Do you have any other advice for looking for an upgrade to your CF card for old Thinkpad hardware?

Re: SD Card to IDE Adapter in 380XD

Posted: Thu Jan 25, 2018 12:22 pm
by MustardOrMayo
Well, even though your issue may be resolved, what I do know is that higher-capacity hard drives can cause the BIOS on a 760 series to lock up, but a 2GB SD card works fine (as it's close to the official 2.1GB option, but theoretically, 4GB cards should work, and I do have Windows ME installed on that 2GB SD card.

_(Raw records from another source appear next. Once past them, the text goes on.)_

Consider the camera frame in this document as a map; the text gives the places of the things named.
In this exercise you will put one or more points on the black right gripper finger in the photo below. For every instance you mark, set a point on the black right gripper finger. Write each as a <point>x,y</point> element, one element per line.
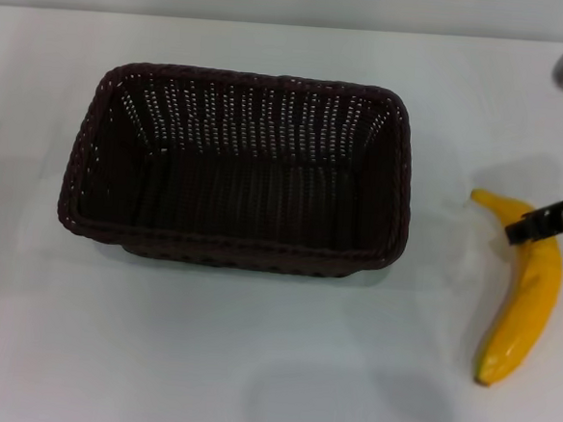
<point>544,222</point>

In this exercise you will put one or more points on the yellow banana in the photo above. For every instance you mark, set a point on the yellow banana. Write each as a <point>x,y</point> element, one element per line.
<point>527,296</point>

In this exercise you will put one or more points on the dark brown woven basket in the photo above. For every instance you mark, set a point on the dark brown woven basket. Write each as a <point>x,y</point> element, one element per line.
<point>263,200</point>

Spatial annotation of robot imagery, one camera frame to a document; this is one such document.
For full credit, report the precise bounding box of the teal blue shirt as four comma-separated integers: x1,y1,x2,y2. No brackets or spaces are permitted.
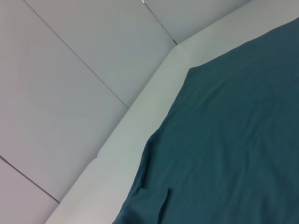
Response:
112,20,299,224

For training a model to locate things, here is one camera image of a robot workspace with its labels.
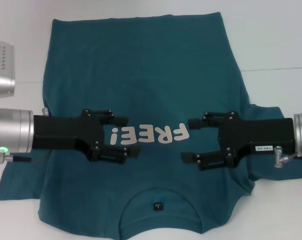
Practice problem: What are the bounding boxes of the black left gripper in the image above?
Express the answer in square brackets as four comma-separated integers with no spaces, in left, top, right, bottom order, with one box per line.
[33,109,141,165]

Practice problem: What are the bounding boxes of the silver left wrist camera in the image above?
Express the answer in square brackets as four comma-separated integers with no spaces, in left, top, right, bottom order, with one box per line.
[0,38,16,99]

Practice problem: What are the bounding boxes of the teal t-shirt with FREE print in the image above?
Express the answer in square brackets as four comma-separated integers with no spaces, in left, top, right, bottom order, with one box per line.
[0,11,302,240]

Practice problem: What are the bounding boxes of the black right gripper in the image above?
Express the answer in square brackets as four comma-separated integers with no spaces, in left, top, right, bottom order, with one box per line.
[181,111,294,172]

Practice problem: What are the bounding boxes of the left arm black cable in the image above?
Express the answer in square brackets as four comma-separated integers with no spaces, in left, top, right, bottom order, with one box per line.
[0,149,33,164]

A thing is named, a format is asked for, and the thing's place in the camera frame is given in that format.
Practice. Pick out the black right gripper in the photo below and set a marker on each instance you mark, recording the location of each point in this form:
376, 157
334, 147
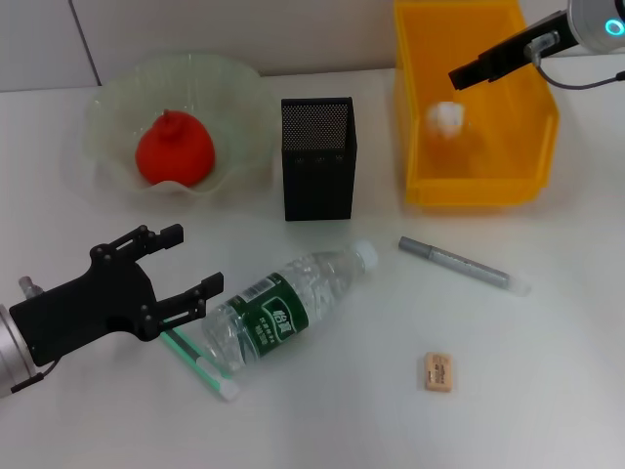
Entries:
517, 51

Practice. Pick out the paper ball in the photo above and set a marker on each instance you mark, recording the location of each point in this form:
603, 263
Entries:
445, 119

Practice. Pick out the beige eraser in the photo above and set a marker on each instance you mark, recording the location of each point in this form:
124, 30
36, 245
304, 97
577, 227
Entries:
438, 372

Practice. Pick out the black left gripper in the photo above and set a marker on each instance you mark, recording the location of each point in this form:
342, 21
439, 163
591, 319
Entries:
88, 312

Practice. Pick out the silver marker pen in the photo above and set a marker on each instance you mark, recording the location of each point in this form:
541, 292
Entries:
459, 264

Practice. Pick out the black mesh pen holder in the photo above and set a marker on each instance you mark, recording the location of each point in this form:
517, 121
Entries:
317, 181

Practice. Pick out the yellow plastic bin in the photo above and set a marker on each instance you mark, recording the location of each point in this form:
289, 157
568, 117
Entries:
488, 190

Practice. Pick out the clear bottle green label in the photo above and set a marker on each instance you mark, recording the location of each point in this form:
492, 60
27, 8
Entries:
273, 317

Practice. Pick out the translucent wavy fruit plate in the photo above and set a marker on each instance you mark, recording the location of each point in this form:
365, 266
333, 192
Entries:
205, 83

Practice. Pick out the green white pen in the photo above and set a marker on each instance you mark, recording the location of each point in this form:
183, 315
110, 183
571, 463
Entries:
188, 353

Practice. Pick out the red-orange toy fruit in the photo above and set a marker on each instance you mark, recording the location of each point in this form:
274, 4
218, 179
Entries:
176, 151

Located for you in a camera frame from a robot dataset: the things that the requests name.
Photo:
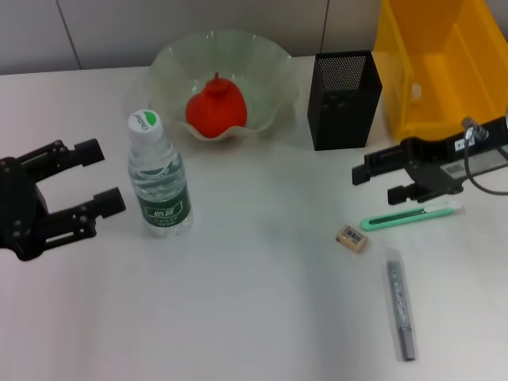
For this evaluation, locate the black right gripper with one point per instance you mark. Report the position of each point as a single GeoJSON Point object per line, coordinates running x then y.
{"type": "Point", "coordinates": [432, 162]}

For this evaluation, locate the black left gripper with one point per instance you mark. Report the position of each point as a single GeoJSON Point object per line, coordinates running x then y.
{"type": "Point", "coordinates": [20, 206]}

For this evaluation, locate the mint green utility knife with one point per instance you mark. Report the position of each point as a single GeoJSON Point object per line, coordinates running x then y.
{"type": "Point", "coordinates": [397, 219]}

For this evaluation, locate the beige eraser with barcode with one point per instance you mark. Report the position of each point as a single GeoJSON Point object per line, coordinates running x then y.
{"type": "Point", "coordinates": [352, 239]}

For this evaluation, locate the clear green-label water bottle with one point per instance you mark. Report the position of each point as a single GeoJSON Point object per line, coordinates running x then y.
{"type": "Point", "coordinates": [164, 210]}

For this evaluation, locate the white paper ball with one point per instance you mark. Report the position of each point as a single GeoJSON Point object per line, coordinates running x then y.
{"type": "Point", "coordinates": [416, 89]}

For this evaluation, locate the red pear-shaped fruit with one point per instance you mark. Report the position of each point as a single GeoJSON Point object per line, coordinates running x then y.
{"type": "Point", "coordinates": [216, 111]}

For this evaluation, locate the black mesh pen holder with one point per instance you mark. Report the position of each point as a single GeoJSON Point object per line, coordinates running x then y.
{"type": "Point", "coordinates": [341, 115]}

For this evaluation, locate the grey pen in clear sleeve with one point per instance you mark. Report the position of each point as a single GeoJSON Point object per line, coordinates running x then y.
{"type": "Point", "coordinates": [399, 301]}

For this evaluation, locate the pale green wavy fruit bowl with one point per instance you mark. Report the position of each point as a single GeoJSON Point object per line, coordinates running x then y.
{"type": "Point", "coordinates": [254, 71]}

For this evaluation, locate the yellow plastic storage bin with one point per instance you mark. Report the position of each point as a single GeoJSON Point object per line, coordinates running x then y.
{"type": "Point", "coordinates": [444, 79]}

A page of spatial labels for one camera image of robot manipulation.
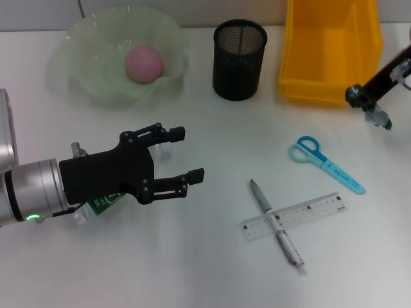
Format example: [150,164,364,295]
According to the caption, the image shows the clear green-label water bottle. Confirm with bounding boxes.
[72,142,174,225]

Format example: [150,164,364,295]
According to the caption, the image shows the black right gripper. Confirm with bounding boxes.
[345,44,411,108]

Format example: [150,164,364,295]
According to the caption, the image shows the grey clear pen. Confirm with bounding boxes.
[249,178,308,276]

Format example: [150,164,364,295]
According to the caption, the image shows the translucent green fruit plate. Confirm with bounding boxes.
[48,6,190,110]

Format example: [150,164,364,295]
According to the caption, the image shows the transparent plastic ruler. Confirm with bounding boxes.
[240,191,350,243]

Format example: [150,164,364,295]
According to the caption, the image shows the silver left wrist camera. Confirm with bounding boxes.
[0,89,19,167]

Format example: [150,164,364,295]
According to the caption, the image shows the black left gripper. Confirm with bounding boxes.
[59,122,206,206]

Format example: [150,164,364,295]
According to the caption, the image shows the black mesh pen holder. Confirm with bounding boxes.
[212,19,268,102]

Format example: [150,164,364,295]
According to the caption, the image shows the blue scissors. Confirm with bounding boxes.
[288,135,366,196]

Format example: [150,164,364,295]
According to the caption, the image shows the yellow plastic bin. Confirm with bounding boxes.
[277,0,385,107]

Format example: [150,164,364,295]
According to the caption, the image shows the left gripper connector cable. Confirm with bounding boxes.
[33,142,89,223]

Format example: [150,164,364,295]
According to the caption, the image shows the right gripper connector cable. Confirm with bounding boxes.
[390,59,411,92]

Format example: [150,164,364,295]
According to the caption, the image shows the gripper connector cable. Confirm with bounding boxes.
[390,59,411,92]
[33,142,89,223]

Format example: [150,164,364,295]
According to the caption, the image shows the pink peach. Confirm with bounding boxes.
[124,45,164,84]

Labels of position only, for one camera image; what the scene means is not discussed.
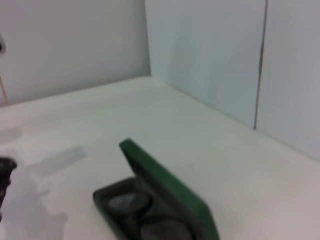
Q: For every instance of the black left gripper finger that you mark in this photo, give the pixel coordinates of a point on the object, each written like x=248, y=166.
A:
x=6, y=170

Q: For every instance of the green glasses case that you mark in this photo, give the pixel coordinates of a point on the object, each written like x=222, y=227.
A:
x=165, y=180

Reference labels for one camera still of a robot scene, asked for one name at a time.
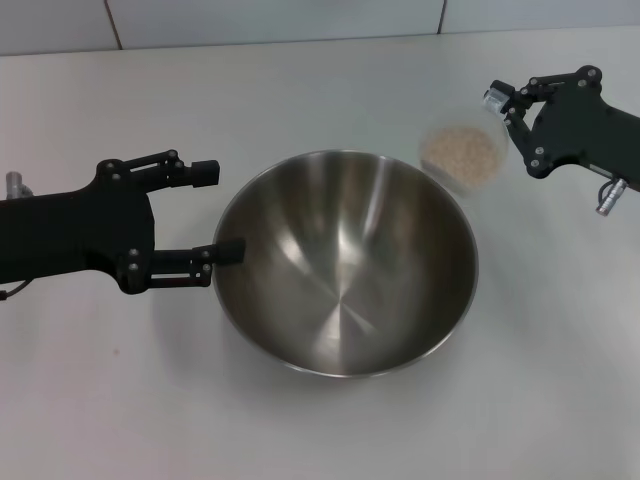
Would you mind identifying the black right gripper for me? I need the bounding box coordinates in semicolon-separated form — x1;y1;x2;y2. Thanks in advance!
482;64;640;194

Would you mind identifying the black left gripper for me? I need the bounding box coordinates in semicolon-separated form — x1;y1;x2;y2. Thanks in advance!
0;148;247;296

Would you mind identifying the stainless steel mixing bowl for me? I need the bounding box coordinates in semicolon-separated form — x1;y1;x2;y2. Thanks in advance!
212;148;480;379

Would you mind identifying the right gripper cable with plug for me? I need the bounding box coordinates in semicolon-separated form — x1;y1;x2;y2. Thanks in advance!
593;177;629;217

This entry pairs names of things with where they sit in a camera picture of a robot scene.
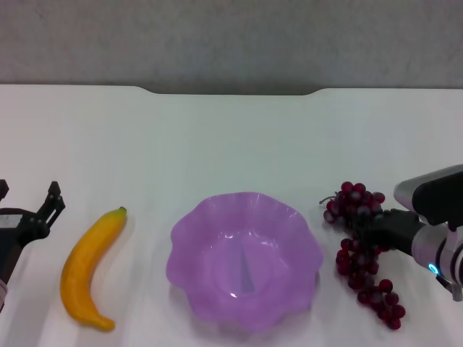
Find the purple wavy plastic plate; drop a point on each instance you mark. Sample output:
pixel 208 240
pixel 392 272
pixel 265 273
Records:
pixel 224 289

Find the yellow banana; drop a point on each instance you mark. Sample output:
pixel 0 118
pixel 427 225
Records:
pixel 77 267

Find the dark red grape bunch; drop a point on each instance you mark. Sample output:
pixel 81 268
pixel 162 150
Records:
pixel 356 265

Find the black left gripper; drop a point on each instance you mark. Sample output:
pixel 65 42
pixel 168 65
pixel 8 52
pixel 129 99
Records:
pixel 18 227

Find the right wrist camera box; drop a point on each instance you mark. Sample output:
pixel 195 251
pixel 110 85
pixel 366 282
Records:
pixel 434 199

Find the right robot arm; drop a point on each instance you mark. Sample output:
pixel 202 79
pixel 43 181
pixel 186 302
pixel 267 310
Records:
pixel 428 246

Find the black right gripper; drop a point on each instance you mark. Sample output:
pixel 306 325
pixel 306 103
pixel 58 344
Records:
pixel 394 231

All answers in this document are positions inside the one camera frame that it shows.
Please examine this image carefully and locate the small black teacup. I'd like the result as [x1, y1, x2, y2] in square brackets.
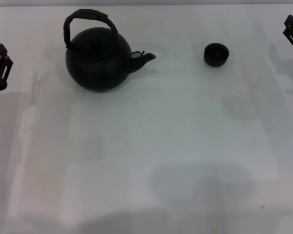
[204, 42, 230, 66]

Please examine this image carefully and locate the black round teapot with handle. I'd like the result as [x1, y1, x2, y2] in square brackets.
[62, 8, 157, 93]

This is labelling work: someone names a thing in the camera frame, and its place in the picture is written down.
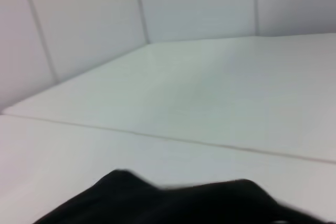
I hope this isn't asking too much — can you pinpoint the black shirt with FREE print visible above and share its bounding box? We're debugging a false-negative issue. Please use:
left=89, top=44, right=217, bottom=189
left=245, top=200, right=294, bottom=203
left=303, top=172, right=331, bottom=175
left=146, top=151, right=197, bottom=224
left=32, top=168, right=336, bottom=224

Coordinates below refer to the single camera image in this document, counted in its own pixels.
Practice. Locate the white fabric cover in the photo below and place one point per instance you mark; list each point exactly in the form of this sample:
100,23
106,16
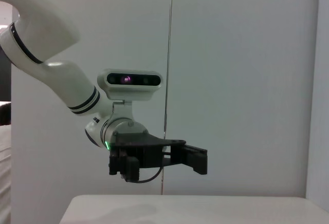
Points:
5,170

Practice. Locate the dark brown background object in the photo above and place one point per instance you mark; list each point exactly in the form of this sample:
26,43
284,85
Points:
4,113

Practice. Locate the silver camera mount bracket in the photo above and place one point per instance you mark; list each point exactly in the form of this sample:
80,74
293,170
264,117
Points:
123,109

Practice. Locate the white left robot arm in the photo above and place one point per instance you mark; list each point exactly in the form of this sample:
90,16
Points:
64,88

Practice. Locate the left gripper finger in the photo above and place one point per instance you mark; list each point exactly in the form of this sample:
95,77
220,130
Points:
195,150
200,165

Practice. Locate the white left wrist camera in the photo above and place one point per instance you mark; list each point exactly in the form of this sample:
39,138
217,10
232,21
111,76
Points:
133,80

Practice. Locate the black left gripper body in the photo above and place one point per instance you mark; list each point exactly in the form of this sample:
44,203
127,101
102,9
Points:
144,149

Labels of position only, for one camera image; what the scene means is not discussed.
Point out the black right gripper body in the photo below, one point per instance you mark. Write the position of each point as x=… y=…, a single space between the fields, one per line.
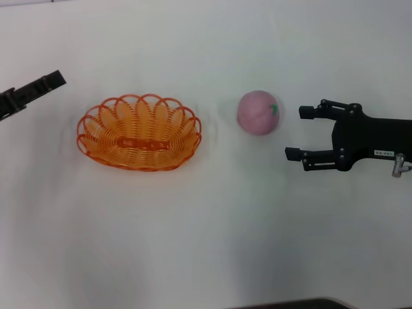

Before anyone asks, I have an SD card in an SD to IDE adapter, then I installed that adapter inside the shell of one of those IBM proprietary hard drive cartridge things (the black and red ones), stuffed the rest of the cartridge with cardboard, and sealed it all back together. I really should do a tutorial on how to do just that once I can find another 760 series keyboard and/or "keyboard card" (to repair one of my two broken 760EDs, in order to get an excuse to do the tutorial)

Re: SD Card to IDE Adapter in 380XD

Posted: Thu Jan 25, 2018 4:00 pm
by axur-delmeria
It's possible that the old way of overcoming the large HDD issue might still work: install Ontrack Disk Manager's DDO (dynamic drive overlay) on the drive. However, if the laptop refuses to boot with the large HDD install (old models like the 760 series won't even show the BIOS screen), you might need to plug it to another laptop or desktop PC and install Disk Manager from there.

I remember using it in order to use a 20GB HDD on an old Pentium MMX 233 laptop. I didn't need another computer though, as the laptop can boot from CD just fine, the OS installer simply can't find the hard drive.